Thursday, March 05, 2009

Cosa ce ne facciamo di una sentenza inapplicata?

Purtroppo si tratta di un altro caso in cui balzano agli occhi i limiti e le contraddizioni della Corte penale internazionale dell'Aja e in generale della nobile idea di una giurisdizione sovranazionale. Un potere giudiziario senza potere esecutivo e soprattutto senza una cittadinanza e un territorio di cui sia emanazione rischia di emettere petizioni di principio più che sentenze. I giudici della Cpi hanno accolto la richiesta dell'accusa ed emesso il mandato di arresto nei confronti del dittatore sudanese Omar al-Bashir, accusato di crimini di guerra e contro l'umanità (anche se ancora non di genocidio).

Cina e Russia auspicano che il Consiglio di Sicurezza dell'Onu chieda alla Corte internazionale di «sospendere il processo». Avvertono che il mandato d'arresto rischia di vanificare gli sforzi diplomatici, i negoziati per la pace in Darfur e nel Sudan. Motivazione curiosa, visto che soprattutto da parte di Pechino di sforzi in questo senso non se ne vede nemmeno l'ombra. Ma quali negoziati!? La loro reale preoccupazione è che si costituisca «un precedente pericoloso per il sistema delle relazioni internazionali», è l'attacco al principio della sovranità statuale, la legittimazione dell'ingerenza negli affari interni degli stati.

Anche se le loro obiezioni sono tutte strumentali e pretestuose, su una cosa non si può dar torto a Cina e Russia. Mentre in occidente gli attivisti per i diritti umani gonfiano il petto, in Darfur la situazione peggiora e a rimetterci sono le vittime. La prima reazione di al-Bashir è stata di bandire dal paese 10 ong. Per esempio, l'espulsione della sola sezione olandese di Medici Senza Frontiere «lascia oltre 200 mila pazienti privi di assistenza medica essenziale», fa sapere la stessa Msf. E vi pare che in 50 anni di repressioni in Tibet il governo cinese non meriterebbe di essere accusato degli stessi crimini per i quali si chiede l'arresto di al-Bashir?

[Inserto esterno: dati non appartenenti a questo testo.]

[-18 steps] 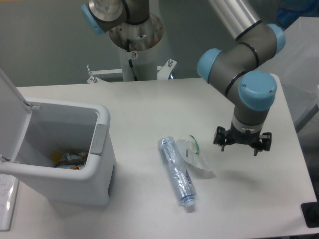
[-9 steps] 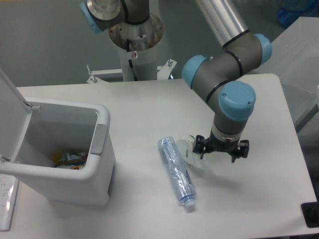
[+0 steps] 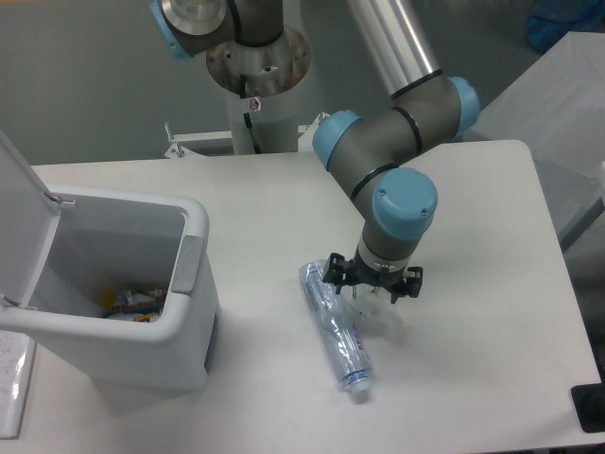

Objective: Place the trash in the trash can
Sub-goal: 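Move the gripper over the crumpled clear plastic bag, then lower the gripper and pinch the plastic bag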

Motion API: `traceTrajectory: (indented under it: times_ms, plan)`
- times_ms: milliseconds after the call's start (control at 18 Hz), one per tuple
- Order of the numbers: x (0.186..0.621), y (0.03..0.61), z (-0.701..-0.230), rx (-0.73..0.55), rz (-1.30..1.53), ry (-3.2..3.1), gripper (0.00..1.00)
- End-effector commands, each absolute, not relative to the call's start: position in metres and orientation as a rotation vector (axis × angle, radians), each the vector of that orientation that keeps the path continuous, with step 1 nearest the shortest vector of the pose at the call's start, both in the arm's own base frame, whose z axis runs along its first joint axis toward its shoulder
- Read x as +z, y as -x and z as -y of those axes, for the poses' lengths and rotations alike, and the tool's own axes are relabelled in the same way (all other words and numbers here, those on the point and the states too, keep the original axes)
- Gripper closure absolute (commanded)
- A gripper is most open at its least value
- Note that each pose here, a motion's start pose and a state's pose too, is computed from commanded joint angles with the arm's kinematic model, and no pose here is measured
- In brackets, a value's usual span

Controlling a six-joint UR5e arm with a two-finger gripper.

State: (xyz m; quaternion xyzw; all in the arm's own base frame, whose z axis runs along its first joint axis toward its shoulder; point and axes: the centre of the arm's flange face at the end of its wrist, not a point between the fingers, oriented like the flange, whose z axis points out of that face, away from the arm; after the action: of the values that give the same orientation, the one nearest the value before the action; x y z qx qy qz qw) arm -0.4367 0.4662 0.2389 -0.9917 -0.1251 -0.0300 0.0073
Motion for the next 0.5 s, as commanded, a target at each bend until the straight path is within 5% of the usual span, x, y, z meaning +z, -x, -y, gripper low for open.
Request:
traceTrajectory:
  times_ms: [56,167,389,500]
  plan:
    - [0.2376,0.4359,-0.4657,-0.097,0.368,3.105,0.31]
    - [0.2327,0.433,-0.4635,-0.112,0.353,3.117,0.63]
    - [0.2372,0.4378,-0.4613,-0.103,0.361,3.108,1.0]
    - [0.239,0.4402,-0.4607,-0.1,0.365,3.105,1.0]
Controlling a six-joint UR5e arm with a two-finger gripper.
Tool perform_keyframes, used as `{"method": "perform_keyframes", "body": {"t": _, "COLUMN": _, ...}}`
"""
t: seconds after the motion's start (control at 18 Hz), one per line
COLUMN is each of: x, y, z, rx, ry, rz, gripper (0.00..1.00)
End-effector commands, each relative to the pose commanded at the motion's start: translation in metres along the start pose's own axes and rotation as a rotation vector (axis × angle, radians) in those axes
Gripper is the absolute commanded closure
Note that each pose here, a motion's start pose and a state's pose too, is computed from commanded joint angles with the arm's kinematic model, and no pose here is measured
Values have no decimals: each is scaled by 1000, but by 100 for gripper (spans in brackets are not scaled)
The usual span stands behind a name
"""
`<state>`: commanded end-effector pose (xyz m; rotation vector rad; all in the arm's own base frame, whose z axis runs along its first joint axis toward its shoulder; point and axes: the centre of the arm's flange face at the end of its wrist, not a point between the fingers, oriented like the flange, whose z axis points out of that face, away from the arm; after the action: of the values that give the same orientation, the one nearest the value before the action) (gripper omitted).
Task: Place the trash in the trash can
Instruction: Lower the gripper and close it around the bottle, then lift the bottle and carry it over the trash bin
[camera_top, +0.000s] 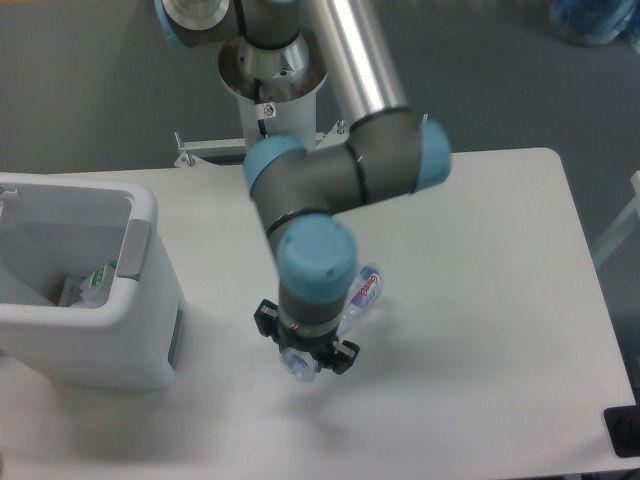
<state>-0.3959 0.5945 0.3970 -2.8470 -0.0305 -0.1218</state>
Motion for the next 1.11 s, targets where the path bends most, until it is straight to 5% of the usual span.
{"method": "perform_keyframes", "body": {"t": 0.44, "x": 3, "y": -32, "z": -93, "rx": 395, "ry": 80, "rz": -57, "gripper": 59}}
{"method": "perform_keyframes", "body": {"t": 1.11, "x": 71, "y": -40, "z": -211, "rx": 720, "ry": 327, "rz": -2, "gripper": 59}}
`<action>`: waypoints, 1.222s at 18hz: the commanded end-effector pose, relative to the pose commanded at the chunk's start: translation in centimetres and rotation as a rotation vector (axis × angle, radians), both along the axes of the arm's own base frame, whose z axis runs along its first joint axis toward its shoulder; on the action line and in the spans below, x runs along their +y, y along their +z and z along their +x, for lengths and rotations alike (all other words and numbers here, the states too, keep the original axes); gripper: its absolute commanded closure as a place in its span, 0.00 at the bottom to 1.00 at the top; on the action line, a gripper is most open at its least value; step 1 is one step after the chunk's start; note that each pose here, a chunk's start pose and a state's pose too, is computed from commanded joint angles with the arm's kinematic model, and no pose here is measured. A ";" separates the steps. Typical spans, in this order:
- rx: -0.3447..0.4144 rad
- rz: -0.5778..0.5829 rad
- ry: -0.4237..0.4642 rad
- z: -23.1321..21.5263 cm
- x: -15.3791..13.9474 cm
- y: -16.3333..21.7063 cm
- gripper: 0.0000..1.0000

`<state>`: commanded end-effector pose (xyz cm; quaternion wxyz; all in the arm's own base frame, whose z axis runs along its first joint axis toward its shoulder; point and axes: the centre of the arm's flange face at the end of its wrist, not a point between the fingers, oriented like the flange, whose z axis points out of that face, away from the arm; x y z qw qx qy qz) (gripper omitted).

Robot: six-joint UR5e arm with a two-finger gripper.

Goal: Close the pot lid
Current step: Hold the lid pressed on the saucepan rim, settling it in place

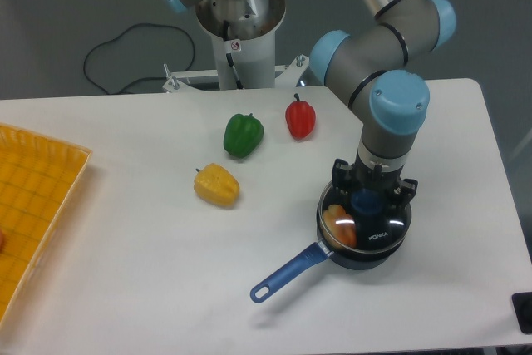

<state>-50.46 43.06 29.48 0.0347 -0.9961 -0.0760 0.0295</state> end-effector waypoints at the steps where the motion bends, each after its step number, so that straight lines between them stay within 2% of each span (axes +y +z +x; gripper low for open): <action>1: 0.000 0.000 -0.002 0.1 0.1 0.0 0.52; 22: -0.009 -0.019 -0.005 0.1 0.4 -0.9 0.52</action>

Non fraintendetemi. Lo so, questi sono gli stessi argomenti di chi vuole che resti tutto com'è. Al contrario di costoro non voglio certo dire che non bisogna perseguire i dittatori sanguinari come al-Bashir per i loro crimini. Ma penso che di sentenze inefficaci e ineseguibili non sappiamo come farcene, com'è vero che di buone intenzioni sono lastricate le vie per l'inferno. Sono solo demagogiche e spesso controproducenti. Ritengo che semplicemente si debba avere il coraggio e prendersi la responsabilità politica di andare lì e togliere di mezzo al-Bashir con la forza.

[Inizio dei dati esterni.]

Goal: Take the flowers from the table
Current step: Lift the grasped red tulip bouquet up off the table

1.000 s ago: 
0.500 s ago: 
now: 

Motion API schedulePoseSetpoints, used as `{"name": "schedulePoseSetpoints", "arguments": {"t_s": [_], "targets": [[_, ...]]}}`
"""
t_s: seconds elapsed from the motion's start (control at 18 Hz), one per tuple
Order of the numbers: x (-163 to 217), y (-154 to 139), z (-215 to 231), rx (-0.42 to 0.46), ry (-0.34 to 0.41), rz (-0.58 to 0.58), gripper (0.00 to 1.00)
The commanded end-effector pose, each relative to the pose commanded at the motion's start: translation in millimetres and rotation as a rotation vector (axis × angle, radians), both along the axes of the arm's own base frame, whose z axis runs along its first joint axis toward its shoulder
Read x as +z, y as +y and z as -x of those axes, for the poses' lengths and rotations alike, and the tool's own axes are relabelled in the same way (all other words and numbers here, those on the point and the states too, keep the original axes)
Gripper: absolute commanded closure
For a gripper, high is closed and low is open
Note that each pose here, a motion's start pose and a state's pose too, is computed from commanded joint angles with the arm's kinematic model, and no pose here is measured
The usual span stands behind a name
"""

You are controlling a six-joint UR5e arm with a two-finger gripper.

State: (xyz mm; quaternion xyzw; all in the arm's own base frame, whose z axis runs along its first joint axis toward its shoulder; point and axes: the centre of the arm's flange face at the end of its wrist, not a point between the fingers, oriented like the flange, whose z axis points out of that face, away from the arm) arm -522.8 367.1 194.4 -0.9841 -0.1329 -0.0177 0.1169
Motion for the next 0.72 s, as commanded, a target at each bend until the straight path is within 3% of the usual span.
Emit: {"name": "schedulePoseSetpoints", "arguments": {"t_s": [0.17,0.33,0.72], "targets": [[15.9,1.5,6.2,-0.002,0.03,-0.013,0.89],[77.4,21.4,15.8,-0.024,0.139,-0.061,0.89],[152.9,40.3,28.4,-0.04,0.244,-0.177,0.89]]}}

Bisogna ammettere che nel mondo i diritti umani e la democrazia non si difendono a colpi di sentenze, ma con la politica, di cui l'uso della forza fa parte. Certo, poi c'è la cattiva politica, che chiude gli occhi di fronte ai massacri in Darfur e che pensa che i diritti umani e la democrazia non abbiano nulla a che fare con lo sviluppo pacifico o aggressivo della Cina; e c'è la buona politica, che li ritiene condizioni di stabilità e sicurezza da promuovere con i mezzi più adeguati a ciascun contesto particolare. Sta a noi scegliere, ma senza l'alibi di una corte senza poteri reali. Tra una settimana il clamore sarà scemato e in Darfur sarà di nuovo "massacre as usual".

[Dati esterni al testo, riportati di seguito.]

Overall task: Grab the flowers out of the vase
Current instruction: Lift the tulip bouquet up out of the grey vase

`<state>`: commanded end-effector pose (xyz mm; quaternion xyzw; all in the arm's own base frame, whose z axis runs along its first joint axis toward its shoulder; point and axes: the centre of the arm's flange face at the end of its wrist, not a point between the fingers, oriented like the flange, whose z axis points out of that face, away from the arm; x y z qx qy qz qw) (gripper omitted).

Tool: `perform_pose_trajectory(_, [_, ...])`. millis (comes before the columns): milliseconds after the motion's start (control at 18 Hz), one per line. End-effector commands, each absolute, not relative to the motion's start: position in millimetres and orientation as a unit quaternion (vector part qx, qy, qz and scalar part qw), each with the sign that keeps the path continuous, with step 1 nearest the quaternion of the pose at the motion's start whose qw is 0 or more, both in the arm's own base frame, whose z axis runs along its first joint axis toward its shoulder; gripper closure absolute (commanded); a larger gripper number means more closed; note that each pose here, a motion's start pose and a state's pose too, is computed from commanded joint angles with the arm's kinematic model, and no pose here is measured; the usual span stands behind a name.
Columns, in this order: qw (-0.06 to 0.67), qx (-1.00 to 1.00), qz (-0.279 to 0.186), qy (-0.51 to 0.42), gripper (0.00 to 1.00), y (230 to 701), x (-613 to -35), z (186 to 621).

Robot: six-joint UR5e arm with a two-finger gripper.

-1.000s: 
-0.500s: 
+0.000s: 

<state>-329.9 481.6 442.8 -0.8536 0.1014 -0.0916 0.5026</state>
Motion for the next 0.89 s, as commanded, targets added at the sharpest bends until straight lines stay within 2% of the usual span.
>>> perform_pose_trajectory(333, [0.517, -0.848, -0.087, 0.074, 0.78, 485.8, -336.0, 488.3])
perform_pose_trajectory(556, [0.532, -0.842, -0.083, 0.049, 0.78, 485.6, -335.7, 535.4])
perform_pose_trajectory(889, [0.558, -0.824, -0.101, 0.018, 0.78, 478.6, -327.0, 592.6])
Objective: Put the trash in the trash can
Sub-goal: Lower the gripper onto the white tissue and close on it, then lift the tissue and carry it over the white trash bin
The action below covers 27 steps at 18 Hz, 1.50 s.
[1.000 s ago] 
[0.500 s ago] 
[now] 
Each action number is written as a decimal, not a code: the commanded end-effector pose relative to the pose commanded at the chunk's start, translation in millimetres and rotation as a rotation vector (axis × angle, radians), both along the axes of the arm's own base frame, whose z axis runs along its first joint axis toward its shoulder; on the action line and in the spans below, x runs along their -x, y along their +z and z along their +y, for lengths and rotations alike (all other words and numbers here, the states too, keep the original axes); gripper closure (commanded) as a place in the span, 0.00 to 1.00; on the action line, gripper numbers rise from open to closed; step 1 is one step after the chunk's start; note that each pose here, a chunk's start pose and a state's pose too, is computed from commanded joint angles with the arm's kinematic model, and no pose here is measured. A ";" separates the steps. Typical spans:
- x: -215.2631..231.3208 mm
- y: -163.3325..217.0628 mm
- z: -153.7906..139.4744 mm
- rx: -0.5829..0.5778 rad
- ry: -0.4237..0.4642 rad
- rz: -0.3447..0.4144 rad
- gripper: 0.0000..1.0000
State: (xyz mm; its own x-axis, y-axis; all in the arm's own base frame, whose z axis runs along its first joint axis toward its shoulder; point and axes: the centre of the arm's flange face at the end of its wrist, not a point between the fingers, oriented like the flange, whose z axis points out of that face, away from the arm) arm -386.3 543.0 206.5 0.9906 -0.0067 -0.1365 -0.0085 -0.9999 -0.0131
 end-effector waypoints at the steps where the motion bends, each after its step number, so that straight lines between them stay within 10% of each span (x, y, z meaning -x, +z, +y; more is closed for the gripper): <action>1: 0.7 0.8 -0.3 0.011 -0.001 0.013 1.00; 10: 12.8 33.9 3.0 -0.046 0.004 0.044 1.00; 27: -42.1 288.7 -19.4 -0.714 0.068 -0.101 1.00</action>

Condivisibili le parole di Michael Walzer, un liberal con i piedi per terra, per il quale la decisione della Cpi è «un gesto molto simbolico, senza precedenti... Ma un gesto che potrebbe essere sbagliato perché diretto contro un leader in carica capace di crudeli ritorsioni contro le sue vittime... La Corte non ha i mezzi per imporre l'osservanza della sua decisione, e chi ci dice che Bashir non attuerà rappresaglie?» Un caso molto diverso da quello di Milosevic (e comunque anche in quel caso la "storia" si dimostrò riluttante a farsi processare): «La soluzione della crisi del Darfur non può essere giuridica... La sicurezza e i diritti civili del Darfur devono avere la precedenza su tutto per noi, e la decisione della Corte non facilita questo nostro compito, semmai lo ostacola».